Francine, merci d'avoir fait ces recherches et relevé ce qui était pertinent dans tes livres. Mais ne trouves-tu pas que la présence des Portugais à Macao, qu'ils ont occupé de 1557 à 1999, est à peine effleurée, quand elle n'est pas escamotée? Il y a encore une plantation de thé active à Gorreana aux Açores, un musée du thé à Macao et le UK Tea Council reconnaît à Catherine de Braganza, non pas l'introduction, mais la popularisation du thé en Angleterre.

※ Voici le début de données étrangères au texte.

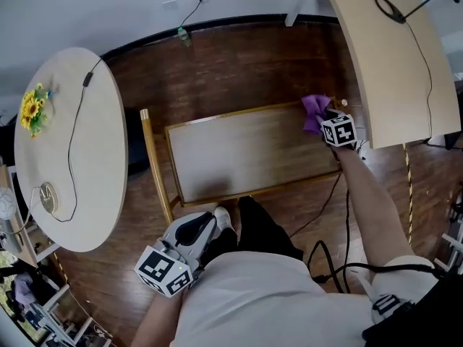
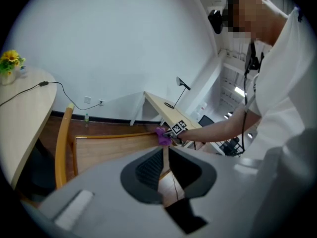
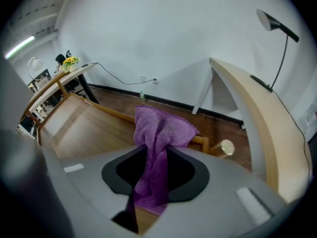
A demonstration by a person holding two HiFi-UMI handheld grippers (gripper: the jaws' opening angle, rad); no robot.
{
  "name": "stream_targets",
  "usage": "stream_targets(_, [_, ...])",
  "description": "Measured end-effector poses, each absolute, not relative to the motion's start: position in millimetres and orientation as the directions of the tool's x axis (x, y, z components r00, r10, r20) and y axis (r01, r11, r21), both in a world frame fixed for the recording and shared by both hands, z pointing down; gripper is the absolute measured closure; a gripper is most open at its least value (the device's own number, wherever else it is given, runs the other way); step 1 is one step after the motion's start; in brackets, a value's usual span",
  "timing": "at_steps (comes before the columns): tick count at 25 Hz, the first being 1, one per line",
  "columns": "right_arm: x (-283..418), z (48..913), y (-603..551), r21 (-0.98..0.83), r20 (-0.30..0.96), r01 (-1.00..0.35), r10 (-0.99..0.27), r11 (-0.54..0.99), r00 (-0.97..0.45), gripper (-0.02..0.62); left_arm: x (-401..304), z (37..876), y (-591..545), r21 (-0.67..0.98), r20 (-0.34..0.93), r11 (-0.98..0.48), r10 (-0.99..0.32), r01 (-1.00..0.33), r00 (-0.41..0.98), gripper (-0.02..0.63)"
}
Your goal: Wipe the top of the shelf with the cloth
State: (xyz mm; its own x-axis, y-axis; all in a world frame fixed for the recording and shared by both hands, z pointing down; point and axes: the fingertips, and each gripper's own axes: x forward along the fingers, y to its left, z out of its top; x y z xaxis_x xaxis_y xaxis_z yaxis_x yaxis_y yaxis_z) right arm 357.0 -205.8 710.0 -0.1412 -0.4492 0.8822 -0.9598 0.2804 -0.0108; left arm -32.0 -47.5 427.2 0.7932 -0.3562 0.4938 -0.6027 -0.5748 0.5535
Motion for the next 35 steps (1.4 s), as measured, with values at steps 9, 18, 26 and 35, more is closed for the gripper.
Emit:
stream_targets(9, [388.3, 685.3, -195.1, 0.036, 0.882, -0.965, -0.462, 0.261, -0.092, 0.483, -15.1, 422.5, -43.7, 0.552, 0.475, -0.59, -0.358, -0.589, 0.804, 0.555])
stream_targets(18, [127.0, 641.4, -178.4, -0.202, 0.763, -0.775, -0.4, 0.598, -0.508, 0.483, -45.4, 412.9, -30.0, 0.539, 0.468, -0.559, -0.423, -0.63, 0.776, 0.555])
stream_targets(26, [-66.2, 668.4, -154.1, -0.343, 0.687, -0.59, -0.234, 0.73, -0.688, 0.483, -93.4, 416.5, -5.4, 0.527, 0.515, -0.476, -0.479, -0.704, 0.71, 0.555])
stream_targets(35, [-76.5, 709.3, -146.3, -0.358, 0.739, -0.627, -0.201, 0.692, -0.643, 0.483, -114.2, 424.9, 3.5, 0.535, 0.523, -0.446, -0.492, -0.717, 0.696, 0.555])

http://www.tea.co.uk/catherine-of-braganza
Kris

Francine a dit…

@ Kris: c'est un vrai plaisir, j'adore cela! Merci pour le lien que j'ai été consulter, j'en ai refais un billet aujourd'hui... Quant aux plantations de thé aux Açores, c'est prévu dans mes périgrinations théinées dès que ce sera possible, mais j'en ai déjà reçu (du vert et du rouge), il n'est pas vraiment à mon goût, ce sera donc par curiosité.